To ensure that they would not lose out under the new system, ‘protected payments’ were introduced. They supplement the new AOW to the position they would have been in under the old AOW.
However, these protected payments are also not protected by the triple lock, according to Steve Webb, also former Pensions Minister.
This is the first time in three years that the peculiarity of the rules has resulted in pensioners being shortchanged. Over the past two years, the state pension has increased due to inflation and therefore all elements have increased together.
‘I am furious that my pension is not fully increasing’
David Salisbury, from Northampton, was surprised and confused to see his pension would rise less than the generally advertised rate when he received a statement about the increase a few weeks ago.
Instead of increasing by the full 8.5 percent, his pension will grow by 8.18 percent, he says.

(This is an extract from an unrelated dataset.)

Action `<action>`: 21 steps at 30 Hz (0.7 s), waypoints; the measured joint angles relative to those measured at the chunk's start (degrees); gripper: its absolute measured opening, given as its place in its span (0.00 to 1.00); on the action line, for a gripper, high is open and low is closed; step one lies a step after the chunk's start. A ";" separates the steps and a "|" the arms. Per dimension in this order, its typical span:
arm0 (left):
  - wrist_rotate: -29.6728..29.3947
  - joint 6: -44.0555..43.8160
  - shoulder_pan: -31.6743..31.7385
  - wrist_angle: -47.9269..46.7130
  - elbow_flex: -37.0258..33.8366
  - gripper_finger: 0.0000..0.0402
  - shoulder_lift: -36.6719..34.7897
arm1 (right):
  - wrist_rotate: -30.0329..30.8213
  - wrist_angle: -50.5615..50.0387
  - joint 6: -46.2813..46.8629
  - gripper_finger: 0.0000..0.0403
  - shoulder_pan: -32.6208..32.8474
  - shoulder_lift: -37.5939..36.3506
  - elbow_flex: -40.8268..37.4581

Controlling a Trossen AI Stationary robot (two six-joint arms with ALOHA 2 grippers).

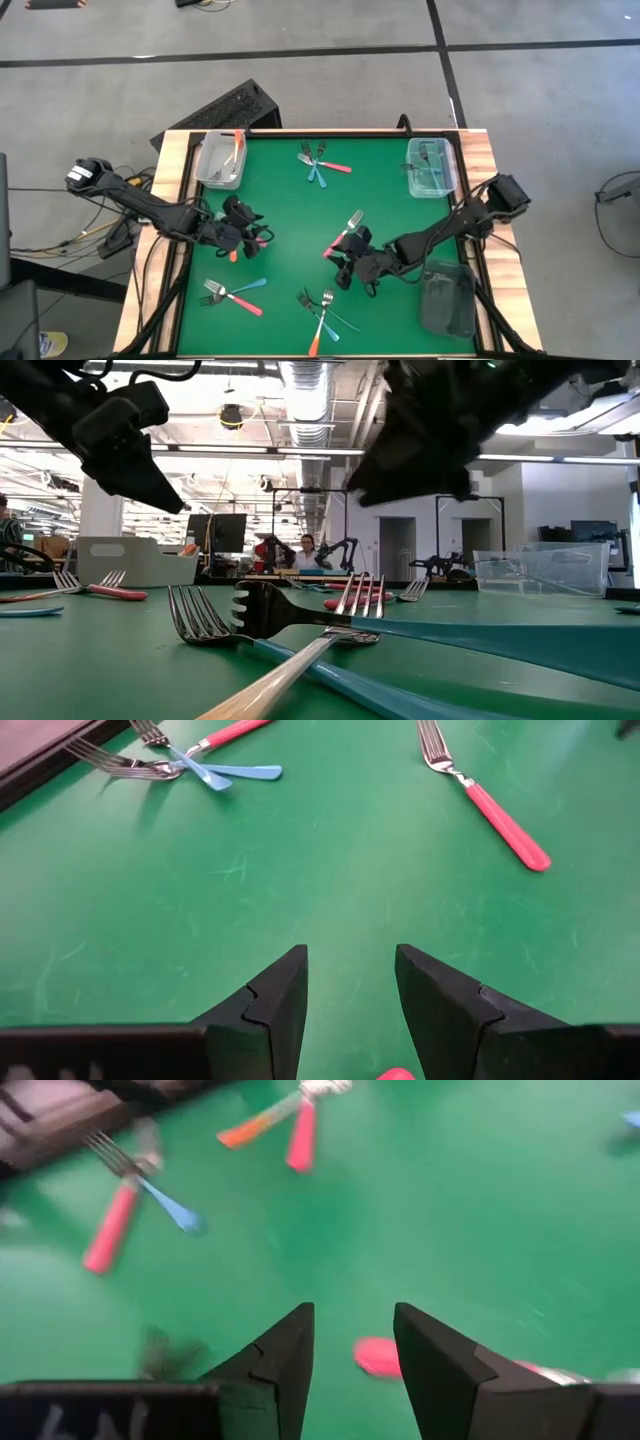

This is because the 69-year-old who receives the new state pension also receives a ‘protected benefit’ on top of that. This part will increase by only 6.7 percent, instead of the full 8.5 percent.
If his entire pension had been increased by the full amount, he would be £40 a year better off.
He says, ‘I’m not losing out on a fortune, but it’s the principle of it, and compound interest means I’m going to get poorer and poorer as the years go by.
‘Politicians have been very misleading and are letting us down by being so careful about the money.
‘It is unfair that our full state pensions are not increasing by the amount they proudly talk about. Politicians are not direct and honest with people.’
Retirees are left behind
It’s a double whammy for retirees like David, who were left behind during the government’s recent tax cuts. Chancellor Jeremy Hunt handed workers a 2p cut on national insurance for the second time in six months during his spring budget in March. However, the tax cuts, which are collectively worth £900 to the average worker, will not help pensioners as they do not pay national insurance.
Baroness Altmann says: ‘Pensioners may feel that things are stacked against them rather than for them at the moment.’
Many retirees are also facing an increasing tax burden. More than half a million retirees will be hit with income tax bills for the first time since retirement after the state pension rose on Monday. And up to 1.6 million extra pensioners will pay income tax over the next four years as a result of the government’s secret tax heist, according to predictions from the House of Commons Library.